With amazing visuals, a deep, intricate storyline and a unique way of playing on the DS, Hotel Dusk certainly has it all made. Players will have to flip their DS sideways (with options for left-handed users) and play with the screens in a vertical orientation. This provides the illusion of having a single screen –a visual effect that heavily influences the gameplay. In Hotel Dusk, players are in control of Kyle Hyde, a former NYPD officer in search of his old partner, Brian Bradley.
His quest leads him to the mysterious Hotel Dusk, and there players will have to explore the various rooms, lobbies and passageways to seek out clues about what happened to Brian. The hotel is also occupied by various tenants and staff, talking with these people will reveal further information about the mystery of Brian’s whereabouts and the twisted past of Hotel Dusk itself. The story is very deep, involving a rich back story about art fraud, mysterious criminal organizations and false identities. Armchair detectives will certainly have a field day with this game.
Time travel is one of the most difficult science fiction elements to make use of, and Konami’s Junko Kawano certainly made this one a solid work of art. The game places players in control of Ethan Kairos and together with the “hollow pen” players are able to create portals in time in order to observe or directly interfere with events of the past. With both of his parents suddenly disappearing, Ethan finds his world changed as if his parents had died a full five years ago.

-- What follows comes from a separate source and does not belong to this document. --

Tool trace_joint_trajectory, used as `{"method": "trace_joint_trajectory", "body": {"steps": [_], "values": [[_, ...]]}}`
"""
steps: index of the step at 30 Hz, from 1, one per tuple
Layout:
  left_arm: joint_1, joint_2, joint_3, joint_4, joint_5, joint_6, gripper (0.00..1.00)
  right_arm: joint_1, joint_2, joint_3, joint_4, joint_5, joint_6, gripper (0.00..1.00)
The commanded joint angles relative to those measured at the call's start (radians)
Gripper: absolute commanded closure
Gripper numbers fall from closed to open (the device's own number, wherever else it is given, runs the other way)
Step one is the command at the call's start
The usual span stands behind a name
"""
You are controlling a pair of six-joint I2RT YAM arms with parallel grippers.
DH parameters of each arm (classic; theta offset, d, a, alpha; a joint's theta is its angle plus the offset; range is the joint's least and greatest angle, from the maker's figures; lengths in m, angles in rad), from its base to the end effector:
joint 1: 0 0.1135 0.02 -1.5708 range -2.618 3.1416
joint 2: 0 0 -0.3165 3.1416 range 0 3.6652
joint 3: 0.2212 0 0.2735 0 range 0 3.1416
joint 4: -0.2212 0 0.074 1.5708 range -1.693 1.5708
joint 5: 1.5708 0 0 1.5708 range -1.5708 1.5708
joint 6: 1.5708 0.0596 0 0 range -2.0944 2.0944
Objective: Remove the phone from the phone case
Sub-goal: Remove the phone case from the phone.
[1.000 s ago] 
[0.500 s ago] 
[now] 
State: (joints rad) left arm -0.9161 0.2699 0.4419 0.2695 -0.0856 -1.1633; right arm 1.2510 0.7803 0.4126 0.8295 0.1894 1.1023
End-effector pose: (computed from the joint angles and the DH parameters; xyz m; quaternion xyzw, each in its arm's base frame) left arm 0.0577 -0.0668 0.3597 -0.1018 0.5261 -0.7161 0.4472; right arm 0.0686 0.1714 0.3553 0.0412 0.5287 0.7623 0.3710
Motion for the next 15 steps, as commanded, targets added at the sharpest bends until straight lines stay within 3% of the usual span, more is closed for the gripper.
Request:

With his own friends mysteriously dying one after another, Ethan must seek out clues about the past and chase after another mysterious individual who also uses a hollow pen. The story is well written and it paces along at a pretty good rate. Much of the narration provides plenty of concise bits of information that players need to understand the game world and the overall story. Depending on the player’s actions, one of several possible endings may be unlocked –and only by solving all the mysteries can a true alternate ending be found.
When Ashley Robbins celebrated her 14th birthday, she certainly did not expect to receive a gift from her father –who was supposed to have died when she was just three years old. The gift, a device called the DTS is uniquely designed to work only for Ashley. Along with this strange contraption is an invitation from her father who tells her to go to “Blood Edward Island”.
Thus starts the plot for Trace Memory, a deeply moving mystery solving game that places players in the heart of a mysterious island, accompanied only by a ghost with no memories and faced with puzzles every step of the way. The stylus controls both movement and puzzle solving so expect to be using the touch screen a lot. AS with all mystery games, Trace Memory’s intricate storyline will only reveal its greatest secrets to the most inquisitive of players.